The assassination of Julius Caesar on what the Romans called the Ides of March 44 BCE has provided the template, and the sometimes awkward justification, for the killing of tyrants ever since. The layout of the Roman imperial territory underlies the political geography of modern Europe and beyond. The main reason that London is the capital of the United Kingdom is that the Romans made it the capital of their province Britannia – a dangerous place lying, as they saw it, beyond the great Ocean that encircled the civilised world. Rome has bequeathed to us ideas of liberty and citizenship as much as of imperial exploitation, combined with a vocabulary of modern politics, from ‘senators’ to ‘dictators’. It has loaned us its catchphrases, from ‘fearing Greeks bearing gifts’ to ‘bread and circuses’ and ‘fiddling while Rome burns’ – even ‘where there’s life there’s hope’. And it has prompted laughter, awe and horror in more or less equal measure. Gladiators are as big box office now as they ever were. Virgil’s great epic poem on the foundation of Rome, the Aeneid, almost certainly found more readers in the twentieth century CE than it did in the first century CE.
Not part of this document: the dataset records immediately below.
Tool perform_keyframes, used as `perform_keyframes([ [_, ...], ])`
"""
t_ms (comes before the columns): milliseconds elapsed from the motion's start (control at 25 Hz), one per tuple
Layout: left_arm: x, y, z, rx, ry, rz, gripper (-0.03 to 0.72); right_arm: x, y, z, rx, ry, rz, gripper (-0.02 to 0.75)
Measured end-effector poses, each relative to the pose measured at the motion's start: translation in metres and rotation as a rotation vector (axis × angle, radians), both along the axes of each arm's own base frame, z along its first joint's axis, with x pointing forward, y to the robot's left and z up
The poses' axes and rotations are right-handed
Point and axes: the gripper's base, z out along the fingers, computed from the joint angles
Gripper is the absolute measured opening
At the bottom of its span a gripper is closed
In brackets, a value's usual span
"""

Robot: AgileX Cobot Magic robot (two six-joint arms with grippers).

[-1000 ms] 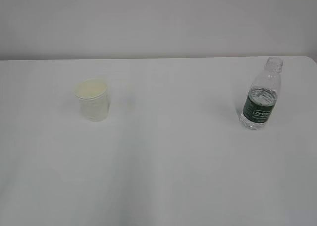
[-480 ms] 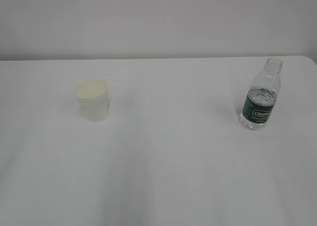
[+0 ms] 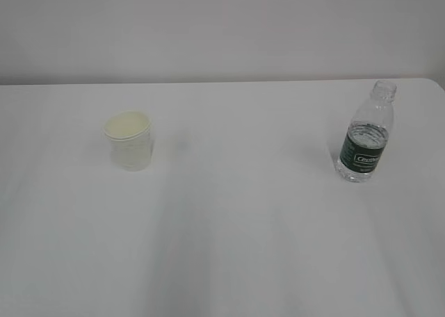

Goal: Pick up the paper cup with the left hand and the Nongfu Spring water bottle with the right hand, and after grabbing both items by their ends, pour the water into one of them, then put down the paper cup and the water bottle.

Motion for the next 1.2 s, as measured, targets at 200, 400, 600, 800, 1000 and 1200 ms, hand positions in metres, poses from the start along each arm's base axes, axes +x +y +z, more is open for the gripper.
perform_keyframes([
  [200,0.021,-0.008,0.0,-0.023,-0.012,-0.051,0.524,0.019,0.0,0.01,0.002,-0.061,-0.017,0.573],
  [400,0.039,-0.019,-0.009,-0.049,0.063,-0.116,0.524,0.033,0.001,0.012,-0.016,-0.056,-0.02,0.573],
  [600,0.056,-0.028,-0.021,-0.063,0.153,-0.146,0.524,0.036,0.001,0.013,-0.039,-0.067,-0.018,0.573],
  [800,0.066,-0.032,-0.029,-0.119,0.203,-0.144,0.524,0.037,0.0,0.018,-0.033,-0.125,-0.026,0.573],
  [1000,0.072,-0.031,-0.026,-0.142,0.144,-0.125,0.524,0.038,0.0,0.019,-0.028,-0.132,-0.027,0.573],
  [1200,0.086,-0.034,-0.029,-0.148,0.119,-0.113,0.524,0.047,0.001,0.02,-0.027,-0.131,-0.032,0.573],
])
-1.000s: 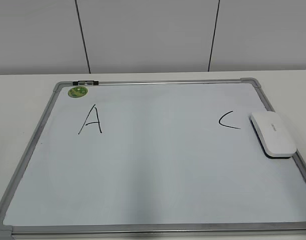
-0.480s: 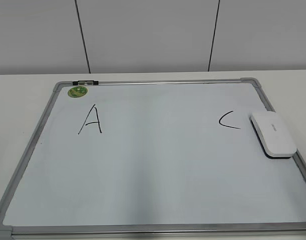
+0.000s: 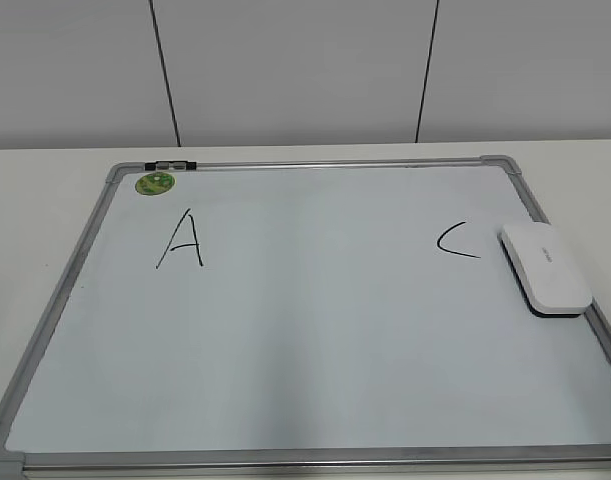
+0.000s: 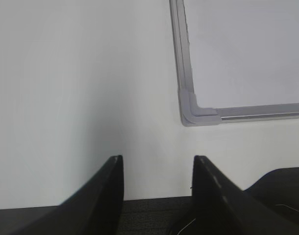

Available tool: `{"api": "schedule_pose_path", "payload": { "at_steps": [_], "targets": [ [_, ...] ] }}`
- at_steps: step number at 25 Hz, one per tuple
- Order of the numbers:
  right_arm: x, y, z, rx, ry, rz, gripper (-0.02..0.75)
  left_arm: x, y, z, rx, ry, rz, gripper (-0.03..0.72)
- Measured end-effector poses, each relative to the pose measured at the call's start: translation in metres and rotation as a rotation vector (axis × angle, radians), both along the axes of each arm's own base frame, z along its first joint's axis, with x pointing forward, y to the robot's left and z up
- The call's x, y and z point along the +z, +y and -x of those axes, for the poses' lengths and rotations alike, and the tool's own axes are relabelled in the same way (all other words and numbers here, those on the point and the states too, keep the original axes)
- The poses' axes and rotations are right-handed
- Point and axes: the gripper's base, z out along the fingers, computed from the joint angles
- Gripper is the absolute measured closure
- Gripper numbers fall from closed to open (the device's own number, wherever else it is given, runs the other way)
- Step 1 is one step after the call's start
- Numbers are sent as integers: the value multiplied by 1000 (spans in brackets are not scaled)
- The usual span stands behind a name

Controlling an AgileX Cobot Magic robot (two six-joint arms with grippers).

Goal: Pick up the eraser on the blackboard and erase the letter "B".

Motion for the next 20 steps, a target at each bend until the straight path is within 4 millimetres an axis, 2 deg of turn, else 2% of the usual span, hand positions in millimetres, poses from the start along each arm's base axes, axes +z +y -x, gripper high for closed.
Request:
{"api": "schedule_pose_path", "payload": {
  "at_steps": [7, 20],
  "targets": [
    [0, 0, 0, 0, 0, 0, 164, 0, 0, 0, 0, 0, 0, 344],
    [0, 0, 0, 0, 0, 0, 164, 0, 0, 0, 0, -4, 0, 405]
  ]
}}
Yet the history of ancient Rome has changed dramatically over the past fifty years, and even more so over the almost 250 years since Edward Gibbon wrote The Decline and Fall of the Roman Empire, his idiosyncratic historical experiment that began the modern study of Roman history in the English-speaking world. That is partly because of the new ways of looking at the old evidence, and the different questions we choose to put to it. It is a dangerous myth that we are better historians than our predecessors. We are not. But we come to Roman history with different priorities – from gender identity to food supply – that make the ancient past speak to us in a new idiom.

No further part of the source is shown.